Comment 0 for bug 1903210

Revision history for this message
Rodrigo Barbieri (rodrigo-barbieri2010) wrote :

When deploying a Stein multi-region environment, 2 issues are observed:

2020-09-08 15:03:01.590 15355 INFO nova.compute.resource_tracker [req-1e5b881d-8c0e-4213-a500-8bea79877f92 - - - - -] Compute node record created for compute1.maas:compute1.maas with uuid: 246ba562-1f2e-4296-a69a-53bceda49739
2020-09-08 15:03:02.358 15355 ERROR [req-1e5b881d-8c0e-4213-a500-8bea79877f92 - - - - -] [req-af77bcff-3de0-47ef-98ac-ff4447d9aee3] Failed to create resource provider record in placement API for UUID 246ba562-1f2e-4296-a69a-53bceda49739. Got 409: {"errors": [{"status": 409, "title": "Conflict", "detail": "There was a conflict when trying to complete your request.\n\n Conflicting resource provider name: compute1.maas already exists. ", "request_id": "req-af77bcff-3de0-47ef-98ac-ff4447d9aee3"}]}.

Investigating the issue was found that the compute node was registering itself in the database of another reason. More specifically, the first one from the "openstack endpoint list --service placement".

Turns out that according to the release notes of Rocky release:

"The following deprecated options have been removed from the placement group of nova.conf:

    os_region_name (use region_name instead)"

By replacing the os_region_name config with region_name, it allowed the compute node to talk to the correct endpoint and register the node against the correct placement database. Which leads to problem #2.

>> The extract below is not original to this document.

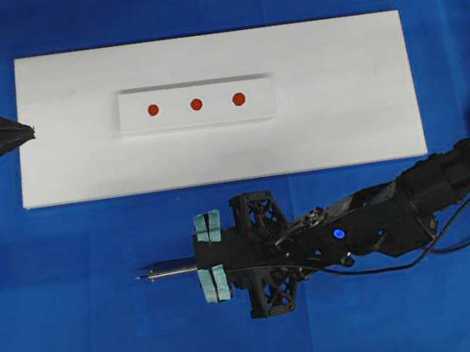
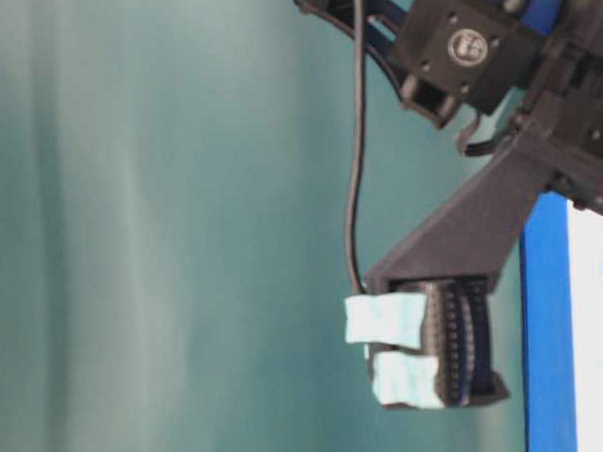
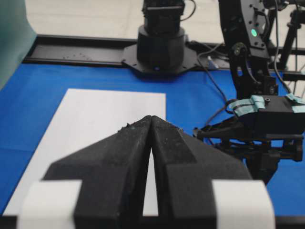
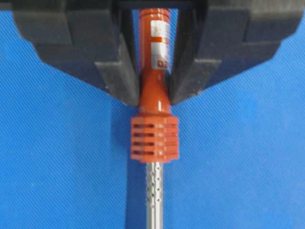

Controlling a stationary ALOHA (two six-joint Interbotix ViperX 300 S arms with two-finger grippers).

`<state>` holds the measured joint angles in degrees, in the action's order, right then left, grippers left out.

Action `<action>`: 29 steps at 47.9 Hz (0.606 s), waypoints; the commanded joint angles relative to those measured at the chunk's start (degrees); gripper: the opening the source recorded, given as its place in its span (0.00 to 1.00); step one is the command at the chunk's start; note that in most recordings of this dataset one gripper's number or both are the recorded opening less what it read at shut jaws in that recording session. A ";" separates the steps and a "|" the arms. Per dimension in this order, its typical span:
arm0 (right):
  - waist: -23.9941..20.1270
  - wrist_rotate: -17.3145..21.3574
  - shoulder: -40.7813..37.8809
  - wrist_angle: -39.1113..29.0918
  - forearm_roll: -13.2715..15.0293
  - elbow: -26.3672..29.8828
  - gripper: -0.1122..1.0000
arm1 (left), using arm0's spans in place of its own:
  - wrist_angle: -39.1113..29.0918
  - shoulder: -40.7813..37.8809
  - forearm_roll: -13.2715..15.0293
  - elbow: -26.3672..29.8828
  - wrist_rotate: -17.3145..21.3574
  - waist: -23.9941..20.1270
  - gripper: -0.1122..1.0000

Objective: Touch the tip of the soldering iron to the mark.
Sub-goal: 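Lower the soldering iron onto the blue table below the board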

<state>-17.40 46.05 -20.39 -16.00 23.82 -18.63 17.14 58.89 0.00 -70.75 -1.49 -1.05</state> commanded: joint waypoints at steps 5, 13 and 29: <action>0.09 0.00 0.70 0.70 -0.09 0.35 0.16 | 0.26 -0.26 -0.09 0.70 -0.09 -0.09 0.10; 0.09 0.00 0.79 0.70 0.00 0.35 0.18 | 0.26 -0.26 -0.09 0.70 -0.09 -0.09 0.10; 0.09 0.00 0.79 0.53 0.18 0.44 0.93 | 0.26 -0.26 0.00 0.70 -0.18 -0.09 0.10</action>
<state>-17.31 45.97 -20.65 -15.64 23.91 -18.72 17.14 58.80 0.00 -70.75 -1.58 -1.05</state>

While testing migrations, it was noticed that migrations started with "openstack server migrate --live-migration" would result in the logs:

2020-11-05 14:34:22.723 1993 ERROR [req-0170510a-264b-441d-84ab-211ac89c5f5f dedbb29c90e94218a838fd7c6bdc8a44 7118e587a8be4a2c81eff9429e8bd249 - ae745ee07d0445e4a11ef46e1cfff59c ae745ee07d0445e4a11ef46e1cfff59c] [instance: 967c9efa-eb81-4892-af15-e148b3ab838b] Binding failed for port 3d82d547-454d-4ee7-ad5c-9d834e3afb9a and host Error: (404 {"NeutronError": {"type": "PortNotFound", "message": "Port 3d82d547-454d-4ee7-ad5c-9d834e3afb9a could not be found.", "detail": ""}})

while migrations with "openstack server migrate --live <host>" would result in the CLI error:

Migration pre-check error: Binding failed for port d92c626a-25d9-4ef3-981a-15c430cdf9c8, please check neutron logs for more information. (HTTP 400) (Request-ID: req-9445bf06-f034-4b39-ac5b-e29485c9f5d2)

so, investigating this, was found that the conductor was talking to the wrong endpoint of neutron-api. By adding region_name to [neutron] section in nova.conf of nova-cloud-controllers, it addressed the problem. But then led to another one later in the migration:

2020-11-05 20:19:16.238 15881 ERROR oslo_messaging.rpc.server [req-c878d5a1-4167-4aa9-8a88-c77dfe77940a dedbb29c90e94218a838fd7c6bdc8a44 7118e587a8be4a2c81eff9429e8bd249 - ae745ee07d0445e4a11ef46e1cfff59c ae745ee07d0445e4a11ef46e1cfff59c] Exception during message handling: keystoneauth1.exceptions.connection.ConnectFailure: Unable to establish connection to ('Connection aborted.', RemoteDisconnected('Remote end closed connection without response',))

then, investigating that, was found that the region_name needed to be added to the [neutron] section in nova.conf of nova-computes as well, so the problem is addressed and migrations can succeed.

However, I did not find any specific mention of the region_name of [neutron] section in Nova release notes. The only relevant mention I found of it in the code is in [0], but that has been removed in Train. Moreover, that code is not invoked in the first error (the port binding one). Instead, the code goes through [1] which hasn't changed since Stein, but picks up the added region_name parameter in [neutron].

Therefore the parameter region_name must be added to [placement] section of nova-computes, and to the [neutron] section of nova-computes and nova-cloud-controllers to address this issue.